Here’s another in a series on messianic prophecies. Take a look at Daniel 9:24-26.
There’s a reference here to the Anointed One (the messiah) coming to Israel, and a time line is given. A decree is issued, the Messiah comes, he is killed, and then the city is destroyed.
OK, let’s try to understand this. Some may disagree with what I will cover here, but many scholars believe the following is the best explanation.

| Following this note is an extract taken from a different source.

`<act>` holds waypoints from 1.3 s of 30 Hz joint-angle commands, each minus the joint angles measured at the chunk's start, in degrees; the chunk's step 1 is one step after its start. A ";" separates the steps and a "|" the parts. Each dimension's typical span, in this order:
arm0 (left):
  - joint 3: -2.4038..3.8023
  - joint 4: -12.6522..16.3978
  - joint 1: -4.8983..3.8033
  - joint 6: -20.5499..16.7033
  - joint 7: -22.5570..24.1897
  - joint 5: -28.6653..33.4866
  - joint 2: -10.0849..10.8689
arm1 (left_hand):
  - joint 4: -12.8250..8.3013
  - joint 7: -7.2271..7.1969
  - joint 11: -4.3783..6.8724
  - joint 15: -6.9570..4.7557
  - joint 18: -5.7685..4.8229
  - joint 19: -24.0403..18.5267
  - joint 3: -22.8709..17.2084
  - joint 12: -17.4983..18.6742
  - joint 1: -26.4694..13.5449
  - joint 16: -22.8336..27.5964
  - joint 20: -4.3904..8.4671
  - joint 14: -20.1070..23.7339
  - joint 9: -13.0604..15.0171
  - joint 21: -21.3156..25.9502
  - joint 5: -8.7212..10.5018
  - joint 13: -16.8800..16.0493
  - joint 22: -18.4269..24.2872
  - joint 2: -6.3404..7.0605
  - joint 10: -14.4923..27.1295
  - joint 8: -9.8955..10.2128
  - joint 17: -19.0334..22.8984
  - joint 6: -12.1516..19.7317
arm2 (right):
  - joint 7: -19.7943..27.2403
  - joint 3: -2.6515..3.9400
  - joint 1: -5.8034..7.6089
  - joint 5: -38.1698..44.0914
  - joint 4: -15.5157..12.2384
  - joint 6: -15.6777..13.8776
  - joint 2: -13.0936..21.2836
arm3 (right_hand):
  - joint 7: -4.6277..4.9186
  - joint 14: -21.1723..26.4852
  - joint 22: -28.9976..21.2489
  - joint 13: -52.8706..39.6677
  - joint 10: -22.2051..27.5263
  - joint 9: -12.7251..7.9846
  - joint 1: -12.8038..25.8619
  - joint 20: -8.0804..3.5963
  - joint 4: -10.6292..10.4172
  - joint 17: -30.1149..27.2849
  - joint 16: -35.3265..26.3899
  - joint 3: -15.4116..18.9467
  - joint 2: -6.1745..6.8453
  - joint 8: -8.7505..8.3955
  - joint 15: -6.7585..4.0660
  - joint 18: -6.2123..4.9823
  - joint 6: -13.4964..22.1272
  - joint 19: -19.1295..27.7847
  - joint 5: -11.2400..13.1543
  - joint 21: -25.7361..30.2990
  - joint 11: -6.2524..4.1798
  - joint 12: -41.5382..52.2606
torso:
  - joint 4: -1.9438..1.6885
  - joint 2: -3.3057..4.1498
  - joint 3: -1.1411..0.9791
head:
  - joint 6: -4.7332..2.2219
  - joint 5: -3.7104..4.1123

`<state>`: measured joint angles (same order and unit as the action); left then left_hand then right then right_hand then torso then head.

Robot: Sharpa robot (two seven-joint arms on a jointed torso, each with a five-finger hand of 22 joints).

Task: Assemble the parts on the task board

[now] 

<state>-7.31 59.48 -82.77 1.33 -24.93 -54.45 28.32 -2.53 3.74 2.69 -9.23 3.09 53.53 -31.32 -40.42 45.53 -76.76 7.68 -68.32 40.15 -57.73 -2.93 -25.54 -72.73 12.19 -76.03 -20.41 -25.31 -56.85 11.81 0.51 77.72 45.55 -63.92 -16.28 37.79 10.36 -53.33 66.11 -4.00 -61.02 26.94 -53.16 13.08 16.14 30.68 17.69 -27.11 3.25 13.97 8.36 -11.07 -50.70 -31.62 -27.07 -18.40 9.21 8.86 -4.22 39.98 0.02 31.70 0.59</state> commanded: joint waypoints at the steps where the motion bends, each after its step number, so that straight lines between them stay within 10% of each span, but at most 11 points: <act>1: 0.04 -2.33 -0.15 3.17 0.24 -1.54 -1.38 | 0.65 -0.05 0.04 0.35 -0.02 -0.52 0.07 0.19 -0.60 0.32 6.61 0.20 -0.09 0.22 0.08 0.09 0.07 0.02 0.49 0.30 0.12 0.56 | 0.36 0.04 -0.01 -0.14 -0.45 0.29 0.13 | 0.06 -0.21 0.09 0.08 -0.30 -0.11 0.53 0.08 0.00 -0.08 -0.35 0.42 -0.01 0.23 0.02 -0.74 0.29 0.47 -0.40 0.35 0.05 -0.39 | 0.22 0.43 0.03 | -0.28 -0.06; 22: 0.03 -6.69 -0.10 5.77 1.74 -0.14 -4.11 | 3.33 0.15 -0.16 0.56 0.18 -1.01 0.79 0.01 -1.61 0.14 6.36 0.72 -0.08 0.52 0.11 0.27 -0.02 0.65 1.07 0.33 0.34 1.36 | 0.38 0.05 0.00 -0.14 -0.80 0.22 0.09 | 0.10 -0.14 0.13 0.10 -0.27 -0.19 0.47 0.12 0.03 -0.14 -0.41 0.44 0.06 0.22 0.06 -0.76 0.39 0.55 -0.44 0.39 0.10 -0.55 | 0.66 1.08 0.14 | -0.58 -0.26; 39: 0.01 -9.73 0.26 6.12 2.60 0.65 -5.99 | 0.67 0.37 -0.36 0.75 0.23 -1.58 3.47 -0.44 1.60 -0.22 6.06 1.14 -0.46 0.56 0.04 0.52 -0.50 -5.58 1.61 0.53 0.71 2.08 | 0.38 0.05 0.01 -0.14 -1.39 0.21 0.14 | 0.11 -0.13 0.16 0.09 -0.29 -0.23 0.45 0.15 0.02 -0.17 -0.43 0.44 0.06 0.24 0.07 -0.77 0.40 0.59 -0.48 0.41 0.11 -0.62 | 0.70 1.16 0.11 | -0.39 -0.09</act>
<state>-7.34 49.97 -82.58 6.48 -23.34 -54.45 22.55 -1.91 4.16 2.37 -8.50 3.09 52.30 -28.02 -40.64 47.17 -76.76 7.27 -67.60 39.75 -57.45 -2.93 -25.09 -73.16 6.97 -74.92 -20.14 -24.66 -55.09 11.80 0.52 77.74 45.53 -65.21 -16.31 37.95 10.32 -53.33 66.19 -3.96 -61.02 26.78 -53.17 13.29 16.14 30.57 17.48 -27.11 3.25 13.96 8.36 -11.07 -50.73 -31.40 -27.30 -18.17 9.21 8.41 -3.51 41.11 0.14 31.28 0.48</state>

First, there is an issue of the number of years involved. Daniel refers to “sevens,” which most Bible scholars understand as a group of seven years. He says there will be a total of 69 of these sevens from a decree to rebuild Jerusalem until the messiah comes. Let’s suppose that those refer to a seven-year series. We must then multiply 69×7 to get the total number of years, which comes out to be 483. But since the Jews used a 360-day year, we need to multiply 483×360 to see how many total days Daniel was talking about. This ends up with a large number – 173,880. Let’s convert this to years that we are comfortable with, which are composed of 365 days. Have I lost anyone yet? We take 173,880 and divide it by 365. This will give us the total number of years we would compute –476.

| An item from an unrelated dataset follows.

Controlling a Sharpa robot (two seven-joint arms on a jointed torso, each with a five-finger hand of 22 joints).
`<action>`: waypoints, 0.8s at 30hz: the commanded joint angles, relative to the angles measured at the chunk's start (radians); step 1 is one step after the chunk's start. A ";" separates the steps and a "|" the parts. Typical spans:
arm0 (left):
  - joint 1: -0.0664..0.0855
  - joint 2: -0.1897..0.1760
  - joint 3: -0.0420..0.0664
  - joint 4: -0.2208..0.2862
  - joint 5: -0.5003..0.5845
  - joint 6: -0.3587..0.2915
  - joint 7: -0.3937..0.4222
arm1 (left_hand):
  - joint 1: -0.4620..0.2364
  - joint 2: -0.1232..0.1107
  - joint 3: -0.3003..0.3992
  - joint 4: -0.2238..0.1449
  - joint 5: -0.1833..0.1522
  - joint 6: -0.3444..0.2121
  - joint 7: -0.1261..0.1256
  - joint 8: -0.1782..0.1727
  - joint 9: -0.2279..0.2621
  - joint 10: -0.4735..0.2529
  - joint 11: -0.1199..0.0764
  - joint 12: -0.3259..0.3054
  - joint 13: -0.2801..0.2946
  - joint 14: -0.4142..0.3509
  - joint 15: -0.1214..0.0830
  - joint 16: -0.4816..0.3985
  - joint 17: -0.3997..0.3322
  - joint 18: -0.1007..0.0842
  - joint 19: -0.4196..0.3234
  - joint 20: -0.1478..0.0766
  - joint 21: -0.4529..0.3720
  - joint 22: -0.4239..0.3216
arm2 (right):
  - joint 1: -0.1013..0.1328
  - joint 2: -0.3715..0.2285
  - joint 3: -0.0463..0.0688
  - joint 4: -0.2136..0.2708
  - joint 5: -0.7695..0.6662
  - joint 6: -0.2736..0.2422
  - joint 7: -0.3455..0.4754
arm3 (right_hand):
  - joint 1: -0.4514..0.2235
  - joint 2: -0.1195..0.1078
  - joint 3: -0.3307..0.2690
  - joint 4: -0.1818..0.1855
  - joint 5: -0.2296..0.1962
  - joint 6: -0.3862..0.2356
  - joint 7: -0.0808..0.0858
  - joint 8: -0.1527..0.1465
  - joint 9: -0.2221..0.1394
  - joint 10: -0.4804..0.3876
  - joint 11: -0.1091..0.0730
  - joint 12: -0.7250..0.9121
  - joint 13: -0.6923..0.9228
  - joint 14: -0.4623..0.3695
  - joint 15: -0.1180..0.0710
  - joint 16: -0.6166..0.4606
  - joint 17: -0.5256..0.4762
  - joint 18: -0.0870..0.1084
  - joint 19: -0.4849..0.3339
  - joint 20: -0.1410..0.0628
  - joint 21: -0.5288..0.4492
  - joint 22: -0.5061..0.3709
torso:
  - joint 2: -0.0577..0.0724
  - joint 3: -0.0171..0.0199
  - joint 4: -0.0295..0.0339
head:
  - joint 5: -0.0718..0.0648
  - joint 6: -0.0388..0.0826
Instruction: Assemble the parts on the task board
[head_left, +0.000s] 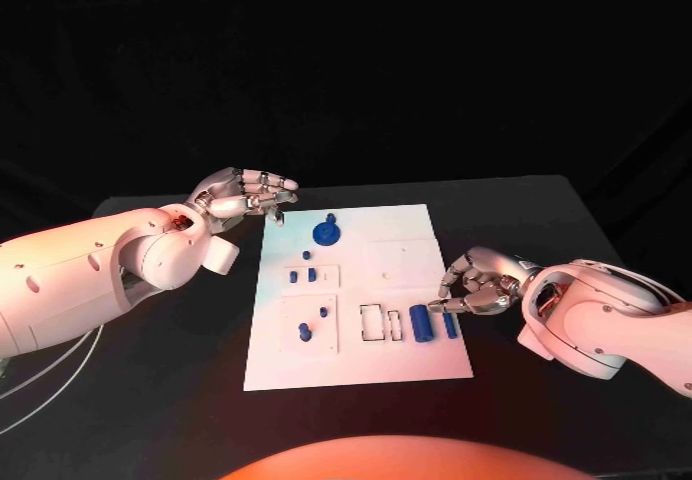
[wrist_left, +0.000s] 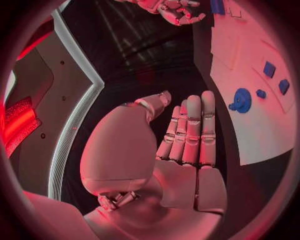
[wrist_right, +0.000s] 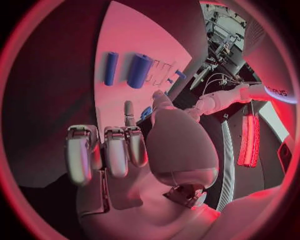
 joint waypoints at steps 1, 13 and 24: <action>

Fine, but we don’t know yet the starting point of this time., which Daniel says is the issuing of the decree to restore and rebuild Jerusalem. Again, this is not a settled point, but many Bible scholars think it refers to the decree of Artaxerxes in 445 B. C., which allowed Nehemiah to go back to Jerusalem and rebuild the city which had been destroyed by Babylon.
One last bit of math is necessary here. Starting at 445 BC, we mark off 476 years and end up at 31 A. D. This, of course, is during the time of Jesus’s ministry. Sounds pretty accurate, doesn’t it?
But are Christians just reading in these numbers in an attempt to twist them to conform to the life of Jesus? Let’s look at what the Jewish reaction to them has been. In the Qumran community, famous for the Dead Sea Scrolls, there was great fervor during Jesus’s time because they had done the same calculating. In the Babylonian Talmud, completed between 200-500 A.D., there’s a reference to this passage in Daniel:” these times were over long ago.” Again, it sounds like the Jews themselves came up with roughly the same dating. Finally the highly respected 12th-century rabbi Maimonides was quoted as saying that the end times had already come without a sign of the Messiah. He urged rabbis not to spend time calculating the days of Messiah as laid out by Daniel because they would be disappointed. Once more, careful readers placed Daniel’s prophecy in the early first century
So these verses by Daniel are tantalizing because they suggest Jesus is the fulfillment of Daniel’s prophecy. Even if some critics want to late date Daniel to 100 B. C., this would still leave the mystery of how he was able to foresee the ministry of Jesus.